- About this task -
Exact transcription, pictures omitted: reproduce the listing below.

- Recorded information -
-*-*-

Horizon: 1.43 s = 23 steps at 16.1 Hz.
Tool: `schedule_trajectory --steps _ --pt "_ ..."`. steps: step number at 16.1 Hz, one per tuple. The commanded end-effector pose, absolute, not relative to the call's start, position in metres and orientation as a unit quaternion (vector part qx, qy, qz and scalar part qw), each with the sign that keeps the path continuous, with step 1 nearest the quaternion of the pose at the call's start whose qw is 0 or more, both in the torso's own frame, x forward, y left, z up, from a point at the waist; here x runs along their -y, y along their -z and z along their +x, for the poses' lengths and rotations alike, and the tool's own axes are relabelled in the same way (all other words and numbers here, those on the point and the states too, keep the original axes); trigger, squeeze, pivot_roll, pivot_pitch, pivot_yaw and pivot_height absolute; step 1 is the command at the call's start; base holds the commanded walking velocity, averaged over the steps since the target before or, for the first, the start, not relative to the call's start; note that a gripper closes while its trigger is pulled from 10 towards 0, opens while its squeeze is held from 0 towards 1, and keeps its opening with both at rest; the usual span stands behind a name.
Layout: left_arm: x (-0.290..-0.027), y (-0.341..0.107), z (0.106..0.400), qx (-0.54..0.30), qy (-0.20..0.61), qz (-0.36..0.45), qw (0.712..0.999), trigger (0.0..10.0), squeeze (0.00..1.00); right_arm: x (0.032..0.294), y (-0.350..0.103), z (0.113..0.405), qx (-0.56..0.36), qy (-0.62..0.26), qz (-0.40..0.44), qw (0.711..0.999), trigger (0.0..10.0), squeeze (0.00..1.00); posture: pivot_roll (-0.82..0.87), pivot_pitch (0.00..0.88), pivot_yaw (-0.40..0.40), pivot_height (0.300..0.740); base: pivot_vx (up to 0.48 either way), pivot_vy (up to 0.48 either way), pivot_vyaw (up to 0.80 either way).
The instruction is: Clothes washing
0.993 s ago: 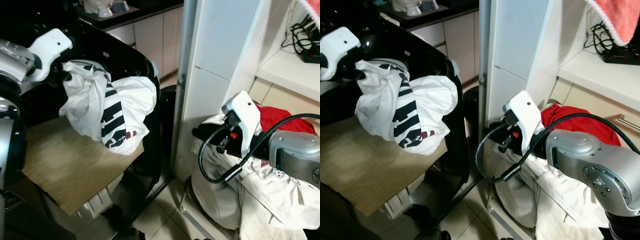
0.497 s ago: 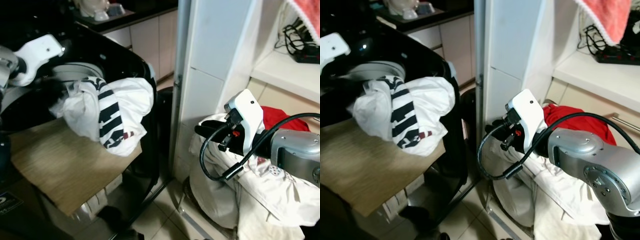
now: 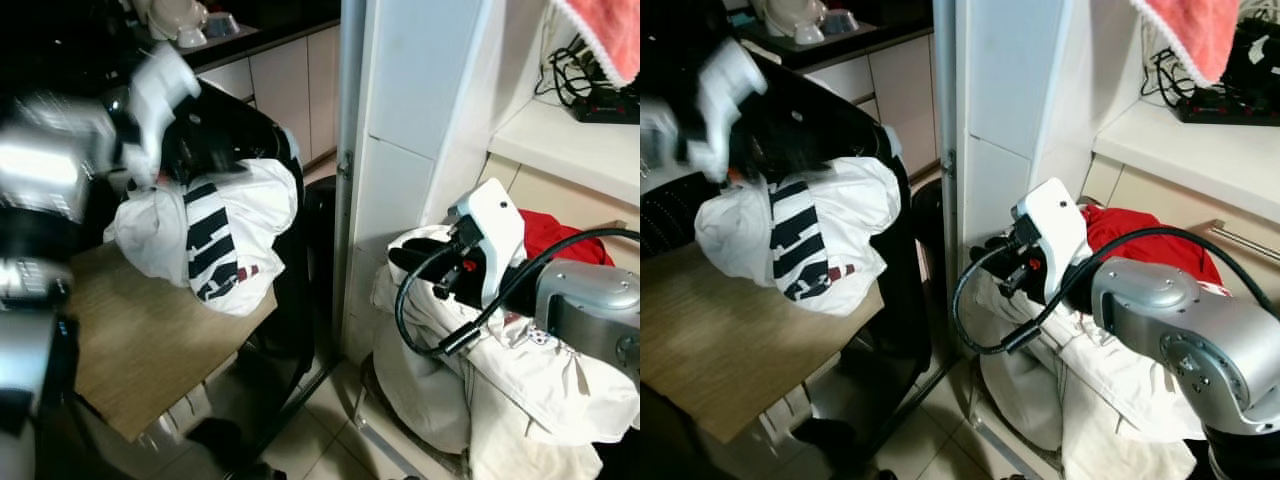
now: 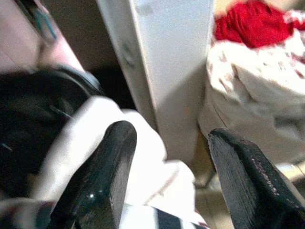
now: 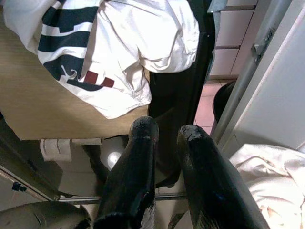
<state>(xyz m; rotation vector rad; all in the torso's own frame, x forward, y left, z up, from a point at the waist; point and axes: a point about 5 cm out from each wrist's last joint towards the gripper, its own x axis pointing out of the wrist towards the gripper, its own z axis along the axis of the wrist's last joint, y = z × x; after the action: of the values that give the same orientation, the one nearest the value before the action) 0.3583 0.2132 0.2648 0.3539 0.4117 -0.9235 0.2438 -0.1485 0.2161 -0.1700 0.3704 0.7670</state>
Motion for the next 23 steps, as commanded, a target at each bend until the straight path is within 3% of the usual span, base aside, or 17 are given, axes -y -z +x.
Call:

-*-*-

- Exercise response -
Horizon: 1.43 s = 23 steps at 16.1 Hz.
Tool: `schedule_trajectory --steps _ --pt "_ ..."`. steps: step number at 16.1 Hz, one per tuple. The commanded end-effector pose, absolute, not relative to the call's start, position in metres and orientation as a unit quaternion (vector part qx, qy, qz and scalar part qw), each with the sign that keeps the path continuous, with step 1 nearest the quaternion of the pose at the call's start whose qw is 0 or more, both in the torso's own frame, x forward, y left, z up, from a point at the waist; here x runs along their -y, y along their -z and z along their +x, for the poses' lengths and rotations alike, and the tool's own axes are relabelled in the same way (all other words and numbers here, those on the point and the states too, keep the original axes); trigger, squeeze, pivot_roll, pivot_pitch, pivot_yaw and pivot_height absolute; step 1 is the command at the call's start; base holds the commanded walking velocity, averaged over the steps since the target before or, for the first, the start, not relative to the call's start; note that a gripper closes while its trigger is pulled from 10 towards 0, opens while its squeeze is held from 0 towards 1, and keeps its opening with both at rest; the usual span stands behind a name.
Layout: left_arm: x (-0.290..-0.027), y (-0.341..0.107), z (0.106..0.400), qx (-0.54..0.30), qy (-0.20..0.61), qz (-0.36..0.45), qw (0.712..0.999), trigger (0.0..10.0), squeeze (0.00..1.00); right_arm: x (0.032..0.294), y (-0.350..0.103), z (0.113..0.405), qx (-0.56..0.36), qy (-0.62..0.26), qz (-0.40..0.44), qw (0.711..0.999), trigger (0.0..10.0), squeeze (0.00..1.00); posture: pivot_roll (-0.82..0.87), pivot_pitch (0.00..0.88), pivot_yaw (-0.40..0.40), pivot_height (0.300..0.740); base: pivot_vx (up to 0.48 either way), pivot_vy (up to 0.48 either way), pivot_vyaw (up to 0.80 either way).
The instruction is: Clothes washing
0.993 s ago: 
0.497 s ago: 
now: 
now: 
now: 
<state>(xyz m; rotation vector rad; all in the torso's own frame, x forward, y left, z up, from a point at the waist; point and axes: a point about 5 cm out from each wrist's last joint towards the gripper, its own x axis pointing out of the wrist towards the gripper, its own z axis along the axis of the wrist's last joint, y = z × x; after the action: of the values that give the same orientation, the one nearest the value before the action) 0.3583 0.2132 0.2648 0.3539 0.4117 -0.9235 0.2438 -0.1485 0.2161 -0.1700 0.3704 0.7670</state>
Motion for the next 23 steps, as commanded, a target at each bend until the straight path is within 3% of the usual span, base aside, or 17 are given, axes -y -z +x.
Call:

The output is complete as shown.